Dramatic images have emerged of a car stationed on the roof of a house after its driver lost control of the vehicle and was propelled into the air.
The St. Louis Fire Department used ladder trucks to rescue the driver of the SUV, who drove up onto the homeowner's lawn, which lies on a hill with a steep incline, before launching onto the roof at around midday on Sunday.
Firefighters say the driver was trapped under the dashboard and taken away from the scene by first responders and transported to hospital, the Daily Mail reports.
The driver is said to be alert and responsive but still in a critical condition following the accident close to St.

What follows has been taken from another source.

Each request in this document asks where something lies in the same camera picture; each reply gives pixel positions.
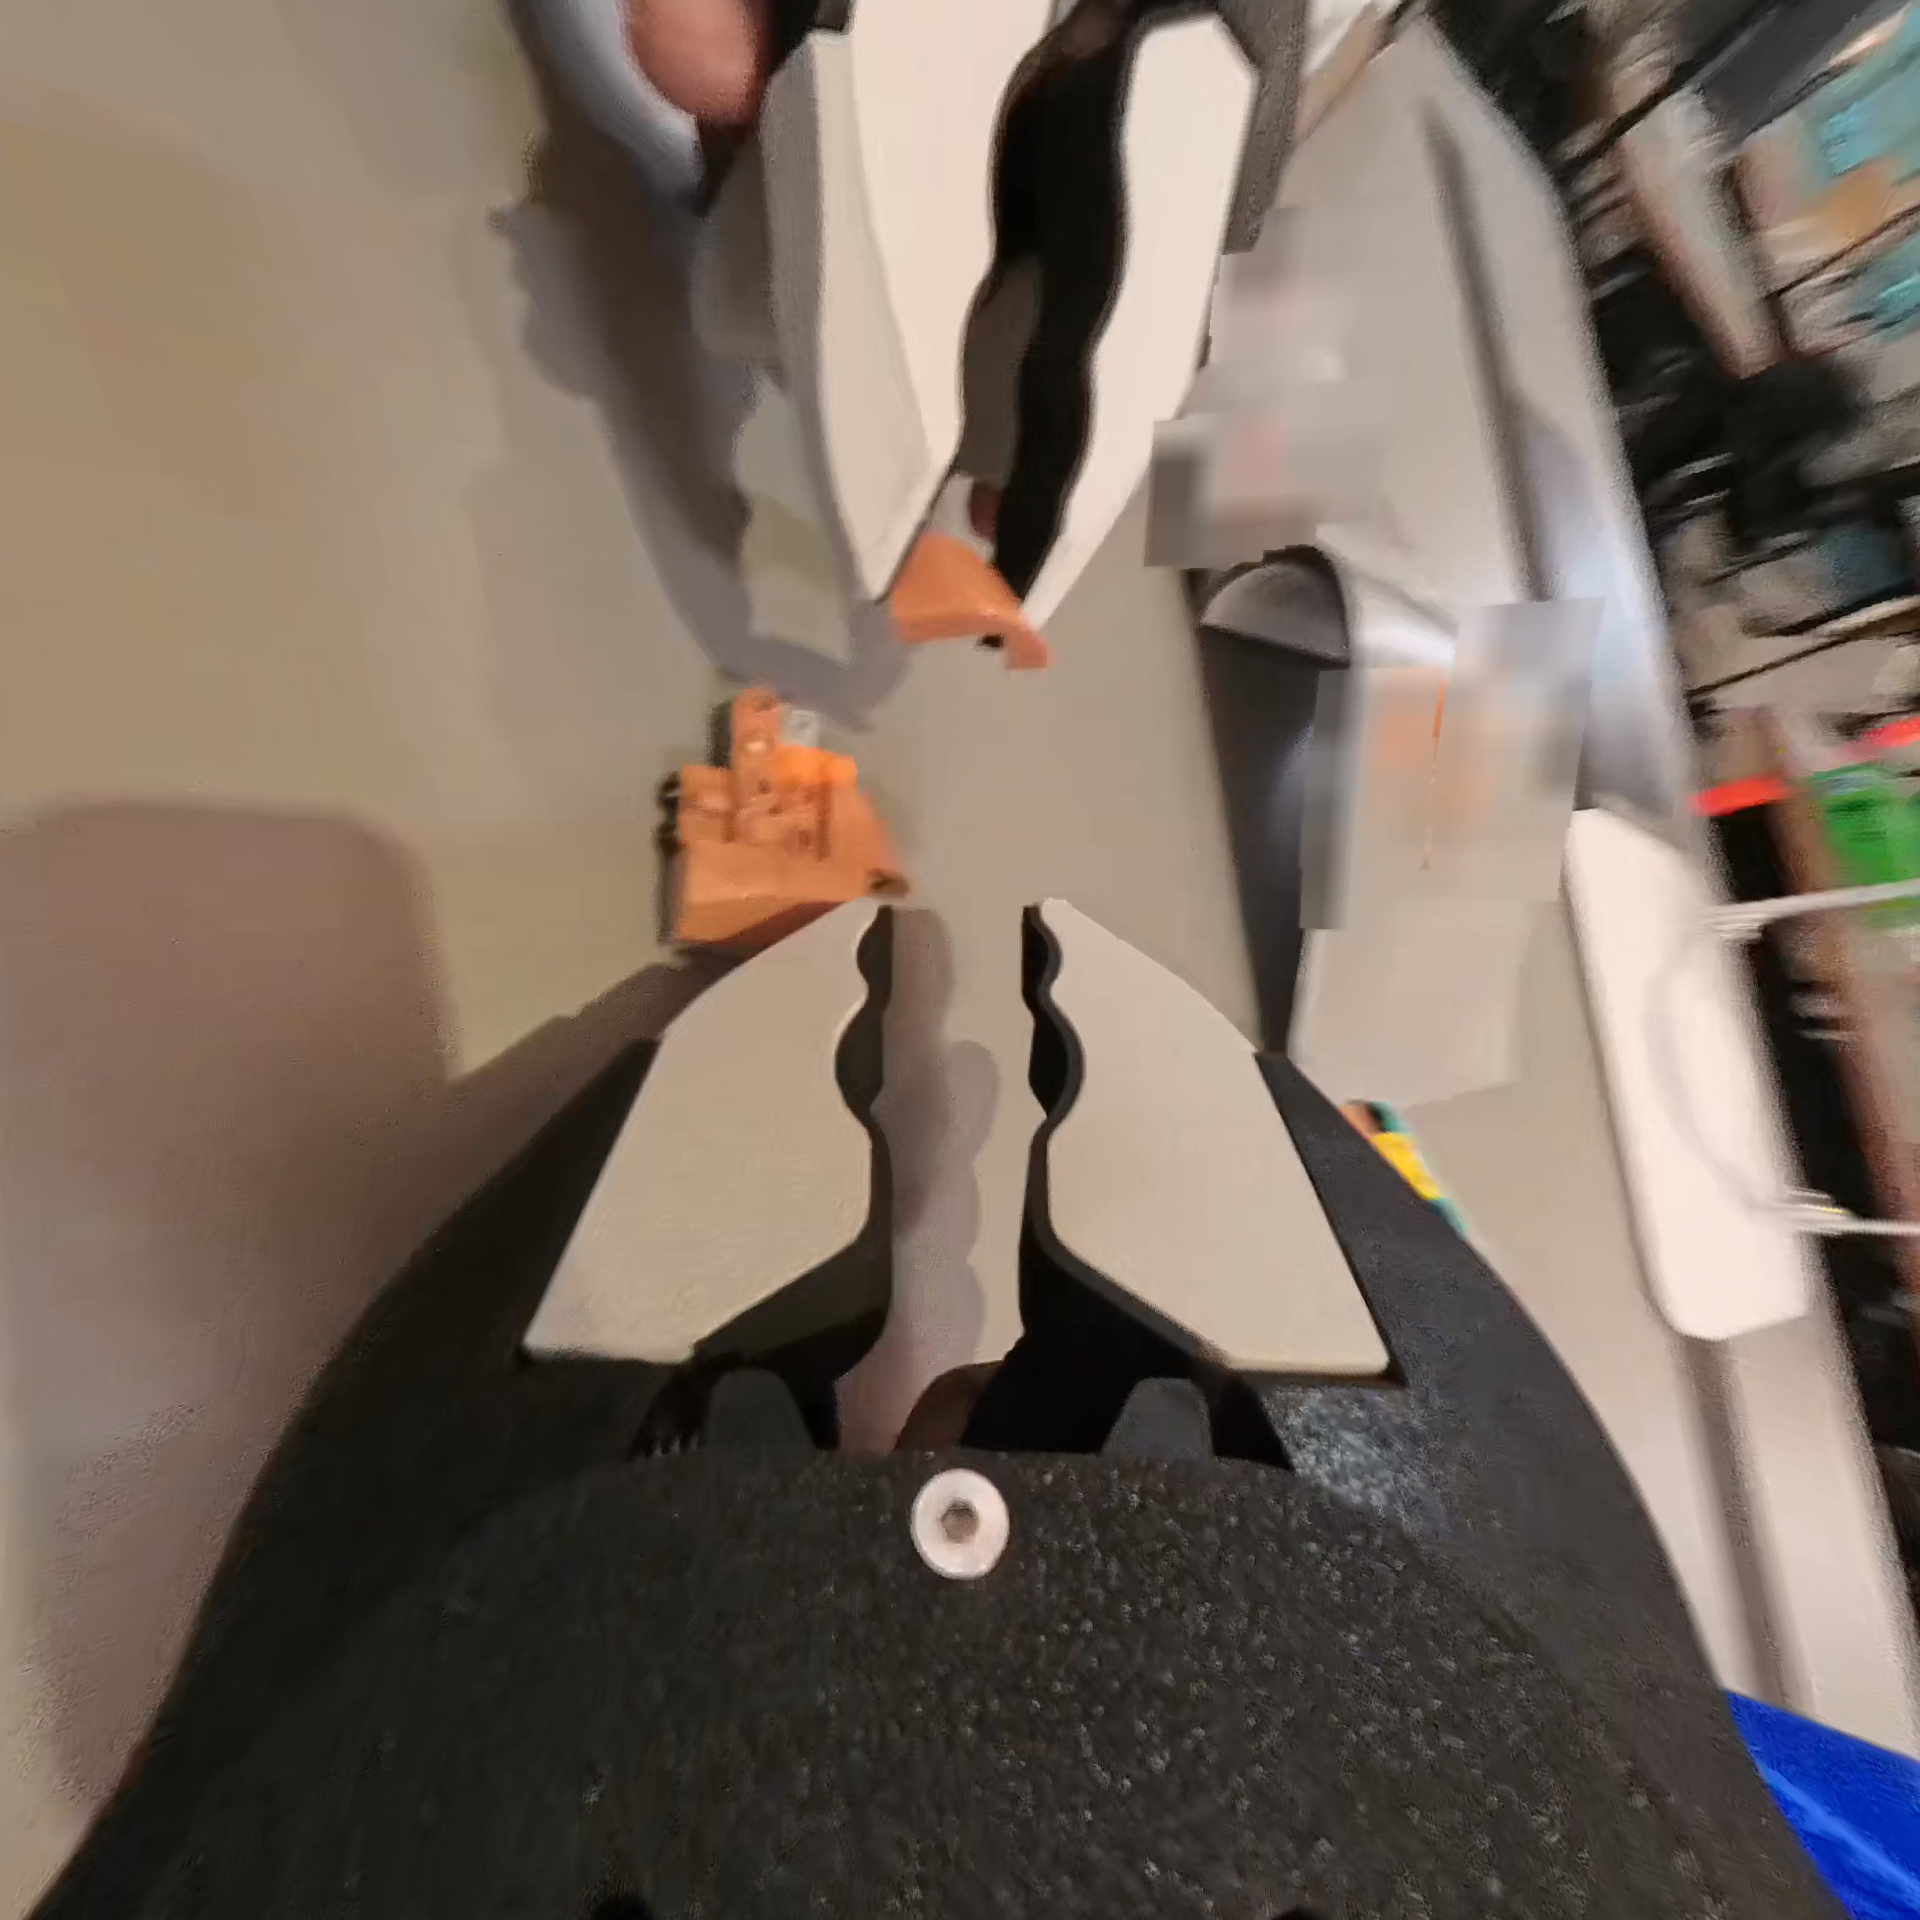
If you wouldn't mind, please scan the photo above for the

Louis city center, Missouri.
The home owner was at the gym at the time of the crash so avoided harm but his modest property has incurred substantial damage to both its exterior and interior.
The accident also appears to have damaged a neighboring home.
Bruce Redding, who has lived in the home for 25 years and inherited it from his mom, said he was "shaking" when he heard the news.
Redding, 66, who has just finished paying off his mortgage, told local network KSDK that many of the parked cars on the street are frequently hit by speeding vehicles and that "everybody up and down here has had their yards redone" due to other accidents.
"I can see straight through my house," said Redding. "This is everything that I've worked for all my life, and for someone to run through a stop sign and destroy it ...
"I'll just gather my thoughts. I'll talk to my insurance people and we'll just take it one step at a time."
Terrell Jones, who lives directly to the left of Redding, said: "So, my initial thought was to find out if he was in the house.
"I had a car smash, turn my railing off. I had another car smash into the side of the house, park right in between our houses," he added.
Michael Arras, the St. Louis Fire Department's deputy chief of special operations, said it was like nothing he had ever encountered as a firefighter and they had to plan accordingly for the unique rescue.
Authorities arrived at the house about 12:40 p.m. to find the SUV on the roof and the driver trapped in the SUV.
"We had accessed the roof and the structure to see if it was safe to get on the roof," Arras said. "It was determined that it was viable. We put just enough on the roof to make the extrication and get off."
Although Redding was was able to maneuver himself around in the living room after the crash the house may not be habitable again. His house is insured.
Locals hope that that the city adds speed bumps to slow the flow of traffic or see the intersection of close-by Lillian and Mimika become a one-way street, to prevent further crashes, reported KSDK.